__What you need to do__
Omit every picture and return the rest of the data unaltered.

:: Records for the task

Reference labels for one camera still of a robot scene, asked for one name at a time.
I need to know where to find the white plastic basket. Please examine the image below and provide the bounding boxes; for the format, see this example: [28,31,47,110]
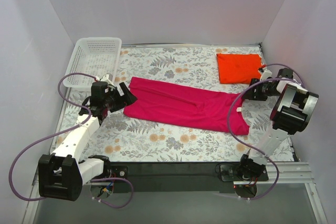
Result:
[63,37,122,91]

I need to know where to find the pink t shirt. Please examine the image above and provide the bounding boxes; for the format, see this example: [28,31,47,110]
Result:
[123,77,249,135]

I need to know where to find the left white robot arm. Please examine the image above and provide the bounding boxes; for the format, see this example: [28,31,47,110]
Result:
[38,81,137,201]

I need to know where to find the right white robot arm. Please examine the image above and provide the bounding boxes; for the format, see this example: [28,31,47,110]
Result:
[237,66,319,181]

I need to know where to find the folded orange t shirt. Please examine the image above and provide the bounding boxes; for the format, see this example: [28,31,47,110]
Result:
[217,54,263,84]

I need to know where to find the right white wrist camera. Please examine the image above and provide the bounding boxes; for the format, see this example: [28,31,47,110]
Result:
[258,67,272,81]

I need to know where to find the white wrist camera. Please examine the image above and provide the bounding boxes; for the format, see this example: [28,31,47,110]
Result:
[258,67,272,81]
[95,73,114,86]

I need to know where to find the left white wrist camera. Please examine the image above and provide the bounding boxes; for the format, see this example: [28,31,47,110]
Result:
[95,73,114,86]

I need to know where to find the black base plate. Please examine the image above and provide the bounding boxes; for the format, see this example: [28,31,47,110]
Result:
[89,161,269,195]

::::

__Solution to this exercise__
Reference labels for one camera still of a robot scene, asked for one name at a time.
I need to know where to find the white plastic basket. Please examine the image below and provide the bounding boxes; for the format, see this example: [28,31,47,110]
Result:
[63,37,122,91]

I need to know where to find the pink t shirt. Please examine the image above and provide the bounding boxes; for the format, see this example: [28,31,47,110]
Result:
[123,77,249,135]

I need to know where to find the left white robot arm. Please examine the image above and provide the bounding boxes; for the format, see this example: [28,31,47,110]
Result:
[38,81,137,201]

I need to know where to find the right white robot arm. Please examine the image above and provide the bounding boxes; for the format, see this example: [28,31,47,110]
Result:
[237,66,319,181]

I need to know where to find the folded orange t shirt. Please examine the image above and provide the bounding boxes; for the format, see this example: [28,31,47,110]
Result:
[217,54,263,84]

I need to know where to find the right white wrist camera. Please examine the image above and provide the bounding boxes; for the format, see this example: [28,31,47,110]
Result:
[258,67,272,81]

I need to know where to find the white wrist camera. Please examine the image above and provide the bounding boxes; for the format, see this example: [28,31,47,110]
Result:
[258,67,272,81]
[95,73,114,86]

I need to know where to find the left white wrist camera. Please examine the image above and provide the bounding boxes; for the format, see this example: [28,31,47,110]
Result:
[95,73,114,86]

I need to know where to find the black base plate. Please examine the image above and provide the bounding boxes; for the format, see this example: [28,31,47,110]
Result:
[89,161,269,195]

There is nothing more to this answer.